[DATA IN THIS EXERCISE]

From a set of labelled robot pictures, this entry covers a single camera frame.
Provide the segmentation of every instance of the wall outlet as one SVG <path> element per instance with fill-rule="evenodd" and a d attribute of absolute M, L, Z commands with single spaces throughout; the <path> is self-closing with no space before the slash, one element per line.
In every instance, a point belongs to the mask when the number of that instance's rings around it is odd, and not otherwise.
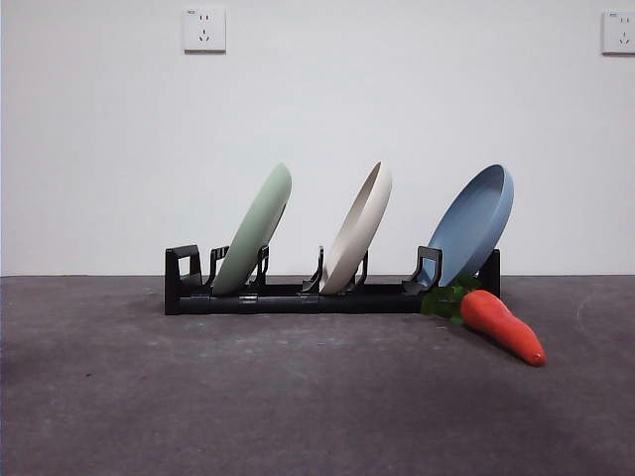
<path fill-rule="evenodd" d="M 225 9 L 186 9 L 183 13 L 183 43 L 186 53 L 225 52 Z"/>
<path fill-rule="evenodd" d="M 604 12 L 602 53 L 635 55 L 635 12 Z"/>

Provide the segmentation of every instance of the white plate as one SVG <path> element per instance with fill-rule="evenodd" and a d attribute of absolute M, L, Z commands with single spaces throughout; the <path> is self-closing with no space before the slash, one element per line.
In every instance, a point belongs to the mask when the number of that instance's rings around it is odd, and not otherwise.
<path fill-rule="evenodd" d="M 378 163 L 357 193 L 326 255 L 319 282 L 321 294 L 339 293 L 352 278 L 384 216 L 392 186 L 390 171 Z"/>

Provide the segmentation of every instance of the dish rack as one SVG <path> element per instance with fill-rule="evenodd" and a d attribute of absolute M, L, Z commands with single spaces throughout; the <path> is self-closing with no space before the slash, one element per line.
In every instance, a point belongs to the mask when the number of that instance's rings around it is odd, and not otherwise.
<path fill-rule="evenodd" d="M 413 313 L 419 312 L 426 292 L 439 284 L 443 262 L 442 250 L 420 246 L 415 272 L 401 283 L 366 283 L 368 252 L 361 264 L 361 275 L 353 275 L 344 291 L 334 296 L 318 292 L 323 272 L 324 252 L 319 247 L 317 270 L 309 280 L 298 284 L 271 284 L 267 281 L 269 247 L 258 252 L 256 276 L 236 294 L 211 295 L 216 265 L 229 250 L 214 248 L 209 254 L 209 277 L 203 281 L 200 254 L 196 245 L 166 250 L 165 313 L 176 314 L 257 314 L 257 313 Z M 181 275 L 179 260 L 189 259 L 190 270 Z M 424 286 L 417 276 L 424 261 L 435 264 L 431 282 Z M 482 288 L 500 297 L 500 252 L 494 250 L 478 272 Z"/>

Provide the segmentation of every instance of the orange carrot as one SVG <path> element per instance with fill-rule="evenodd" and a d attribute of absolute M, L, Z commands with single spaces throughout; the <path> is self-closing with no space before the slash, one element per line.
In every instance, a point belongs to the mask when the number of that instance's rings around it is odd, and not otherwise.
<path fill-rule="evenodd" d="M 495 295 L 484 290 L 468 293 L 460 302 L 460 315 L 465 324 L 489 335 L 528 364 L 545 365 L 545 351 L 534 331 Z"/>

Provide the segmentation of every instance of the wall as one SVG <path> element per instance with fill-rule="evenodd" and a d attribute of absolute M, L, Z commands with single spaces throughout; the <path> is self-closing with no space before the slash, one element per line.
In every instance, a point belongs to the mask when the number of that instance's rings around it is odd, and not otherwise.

[TO DO]
Please give again only the lines from the start of the material through the line holding "Provide the segmentation of every instance of the wall outlet", exactly as they are written.

[SOLUTION TO THE PROBLEM]
From a set of labelled robot pictures, this entry covers a single camera frame.
Provide the segmentation of every instance of the wall outlet as one SVG <path> element per instance with fill-rule="evenodd" and a d attribute of absolute M, L, Z commands with single spaces throughout; the <path> is self-closing with no space before the slash, one element per line.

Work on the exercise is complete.